– Шура, Шурочка моя миленькая… – всхлипывал Иванок, проламываясь сквозь заснеженные кусты и перепрыгивая кочки. Время от времени он задерживал дыхание и прислушивался к звукам деревни. Там всё ещё стоял стон и плач.
Тогда, под Клуниной горкой, они провались в полынью. Сани застряли во льду, с каждым мгновением погружаясь всё глубже и глубже. Иванок хотел соскочить в сторону, но тонкий лёд под ним подломился, и он начал медленно оседать в чёрную воду, чувствуя, как она его поглощает, пропитывая одежду и наполняя валенки, которые сразу стали каменными. Он оцепенел от неожиданности и страха и оглянулся. Саша карабкалась по тонкому прозрачному льду, стараясь уползти подальше от дымящейся воды. Лёд прогибался, но всё же выдерживал её лёгкое тельце. «Иванок! Я сейчас!» – услышал он и почувствовал, что кто-то обхватил его руками за шею и держит, держит. И он перестал погружаться в воду. Но сил у сестры всё же не хватало, чтобы вытащить его. Потом прибежали люди, кто-то из взрослых, бросили жерди, багром подцепили Иванка и Шуру и вытащили их, обессиленных, перепуганных до смерти, на безопасное место. Валенки Иванка утянуло на дно, и их потом отец доставал багром. Сани тоже до вечера, пока не пришёл с работы отец, торчали в полынье…
– Шура… Где же ты… Сестричка моя…
Куда Иванок бежал, он и сам не знал. Когда он обогнул поле и, вконец обессиленный, выбрался к большаку, сквозь стук в висках и в горле услышал удаляющийся гул моторов. Вот и всё… Он даже попрощаться с сестрой не успел. Иванок упал на снег, прикусил, чтобы не закричать, рукав ватника, и долго катался в черничнике, выл, сжимая кулаки. Из этого состояния его вывел стук тележных ободов по мёрзлой земле. Он поднял голову. По дороге ехали две телеги. На первой – полицейские, свесив с полка ноги, весело переговариваясь, курили немецкие сигареты. Второй повозкой управлял пожилой дядька. Шинели, как у других, у него не было. Но на рукаве рыжего полушубка белела повязка с синими буквами. Телега доверху была нагружена узлами, мешками и ящиками. Сзади, увязанная верёвками, стояла приземистая дежка[13]. Её Иванок сразу узнал – по высоким ушам с поперечными широкими пропилами для того, чтобы удобнее за них браться. Это была их дежка. В ней мать солила на зиму капусту.
– Сволочи… Сволочи… Сволочи… – скрипел зубами Иванок.
Полицейские смеялись. Двое, сидевшие в хвосте повозки, возле дежки, напевали какую-то песню. Третий, ездовой, молчал.
– Что ты задумался? – окликнули, видимо, его, третьего, молчавшего. – Давай, Кличеня, махни с нами соточку и подключайся.

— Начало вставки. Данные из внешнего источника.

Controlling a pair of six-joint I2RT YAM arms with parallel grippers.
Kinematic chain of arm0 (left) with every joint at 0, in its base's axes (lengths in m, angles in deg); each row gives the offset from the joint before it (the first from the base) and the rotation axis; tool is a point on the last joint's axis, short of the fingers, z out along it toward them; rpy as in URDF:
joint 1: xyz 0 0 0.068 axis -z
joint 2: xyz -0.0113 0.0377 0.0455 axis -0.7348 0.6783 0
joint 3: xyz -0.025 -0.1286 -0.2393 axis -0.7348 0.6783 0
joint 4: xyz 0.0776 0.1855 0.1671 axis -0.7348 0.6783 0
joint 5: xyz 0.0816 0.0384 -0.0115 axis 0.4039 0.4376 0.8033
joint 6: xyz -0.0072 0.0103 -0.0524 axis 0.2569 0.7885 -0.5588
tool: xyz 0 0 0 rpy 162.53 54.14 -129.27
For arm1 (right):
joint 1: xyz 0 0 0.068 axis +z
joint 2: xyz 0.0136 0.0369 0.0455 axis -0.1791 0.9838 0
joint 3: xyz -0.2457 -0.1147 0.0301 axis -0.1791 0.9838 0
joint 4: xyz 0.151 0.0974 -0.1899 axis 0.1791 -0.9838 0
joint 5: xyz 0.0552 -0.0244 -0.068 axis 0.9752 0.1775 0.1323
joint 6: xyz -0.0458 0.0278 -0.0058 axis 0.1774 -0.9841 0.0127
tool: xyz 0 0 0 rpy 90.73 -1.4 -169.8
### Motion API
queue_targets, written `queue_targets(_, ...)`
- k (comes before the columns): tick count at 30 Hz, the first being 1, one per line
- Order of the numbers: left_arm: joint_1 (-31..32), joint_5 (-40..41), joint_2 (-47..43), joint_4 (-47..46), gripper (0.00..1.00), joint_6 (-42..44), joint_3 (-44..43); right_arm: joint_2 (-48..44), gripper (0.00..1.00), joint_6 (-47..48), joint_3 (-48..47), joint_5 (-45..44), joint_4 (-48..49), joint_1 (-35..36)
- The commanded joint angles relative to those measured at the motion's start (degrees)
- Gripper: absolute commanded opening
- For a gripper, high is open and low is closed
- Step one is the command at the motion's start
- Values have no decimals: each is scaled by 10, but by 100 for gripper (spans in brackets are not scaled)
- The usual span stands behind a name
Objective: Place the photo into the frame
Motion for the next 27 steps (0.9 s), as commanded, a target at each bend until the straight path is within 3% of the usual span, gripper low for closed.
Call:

Кличеня… Кличеня… Кличеня…
Мародёрство полицейских было обычным делом. В Прудки они наведывались редко. Когда в деревне стояла немецкая часть, они здесь не появлялись. Но потом обложили данью и Прудки. Могли забрать что угодно: приглянувшуюся вещь, одежду, инструмент, зарезать прямо возле хлева недорослого поросёнка или котную ярку, выгрести из подпола сколько надо картофеля, вытащить кубел[14] с салом. И к этому уже привыкли, принимая их наезды как неизбежное зло и стараясь его упреждать тем, что припрятывали самое ценное подальше. Но сейчас Иванок, увидев на полицейской телеге свою дежку, в которую они в начале осени пошинковали всю свою капусту, выращенную на своей усадьбе вокруг уцелевшей печи, его разобрала такая ярость и ненависть, что он потерял сознание и очнулся лишь некоторое время спустя. Он лежал весь в поту от того, что почувствовал сильную жажду. Встал на колени и начал слизывать с черничника снег. Как он жалел, что не успел взять из дровника винтовку! Из носу капала кровь. Он приложил комок снега к переносице, и вскоре кровь унялась. Он не ушибся, нет. Такое с ним в последнее время случалось часто. Болела голова. Как будто он не спал несколько ночей подряд.